### Required work
Retype only what runs from the first line of the listing to the line holding "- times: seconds", both included. Do not retype the pictures.

╔══

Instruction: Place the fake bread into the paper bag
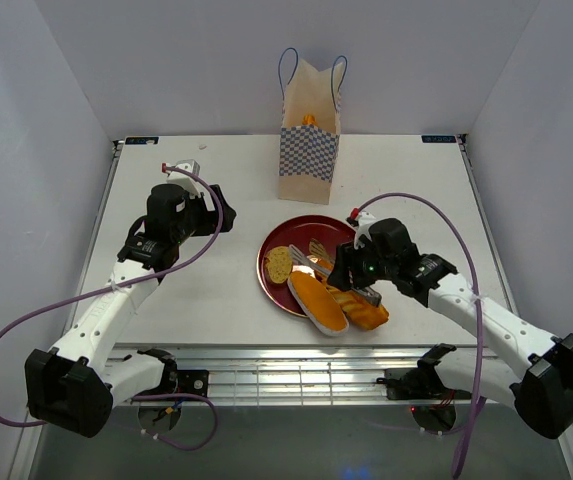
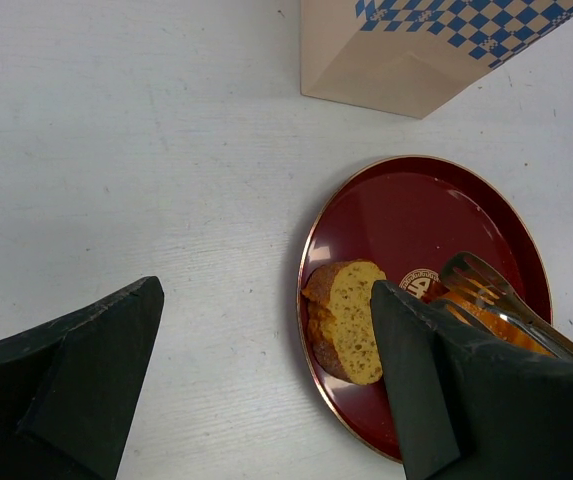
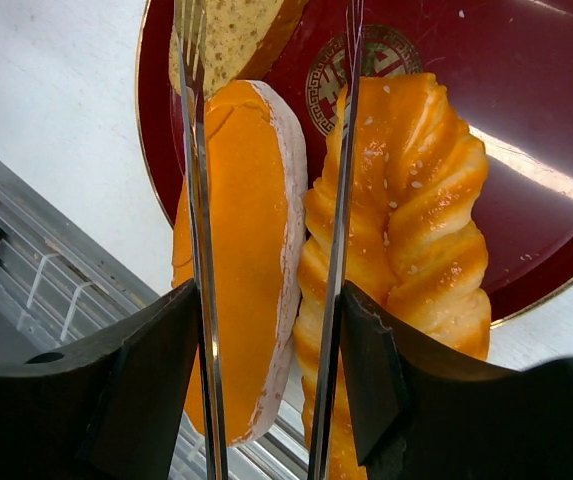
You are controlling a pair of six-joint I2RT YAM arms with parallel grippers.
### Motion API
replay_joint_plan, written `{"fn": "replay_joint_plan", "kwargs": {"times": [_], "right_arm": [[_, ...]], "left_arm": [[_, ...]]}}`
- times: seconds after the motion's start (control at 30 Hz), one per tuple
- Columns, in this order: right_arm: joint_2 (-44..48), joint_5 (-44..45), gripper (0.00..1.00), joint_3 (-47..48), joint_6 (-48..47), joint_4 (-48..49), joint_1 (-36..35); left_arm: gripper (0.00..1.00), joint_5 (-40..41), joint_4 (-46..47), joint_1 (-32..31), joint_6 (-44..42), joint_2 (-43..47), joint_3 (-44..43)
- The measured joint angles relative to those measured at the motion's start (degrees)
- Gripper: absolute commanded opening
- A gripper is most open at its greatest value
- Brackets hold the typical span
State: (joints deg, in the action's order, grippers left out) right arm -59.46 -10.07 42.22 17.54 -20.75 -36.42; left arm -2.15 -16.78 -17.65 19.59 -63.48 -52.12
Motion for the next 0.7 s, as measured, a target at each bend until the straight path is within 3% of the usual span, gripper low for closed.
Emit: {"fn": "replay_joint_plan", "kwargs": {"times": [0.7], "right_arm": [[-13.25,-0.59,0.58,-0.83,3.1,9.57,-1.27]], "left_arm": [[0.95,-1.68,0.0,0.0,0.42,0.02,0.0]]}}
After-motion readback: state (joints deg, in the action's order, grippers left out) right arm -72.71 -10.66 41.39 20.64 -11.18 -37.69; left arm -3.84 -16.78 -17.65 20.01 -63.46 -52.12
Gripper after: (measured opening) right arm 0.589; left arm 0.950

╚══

### Exercise answer
Instruction: Place the fake bread into the paper bag
You are controlling a pair of six-joint I2RT YAM arms with parallel grippers.
### Motion API
replay_joint_plan, written `{"fn": "replay_joint_plan", "kwargs": {"times": [_], "right_arm": [[_, ...]], "left_arm": [[_, ...]]}}`
- times: seconds after the motion's start (control at 30 Hz), one per tuple

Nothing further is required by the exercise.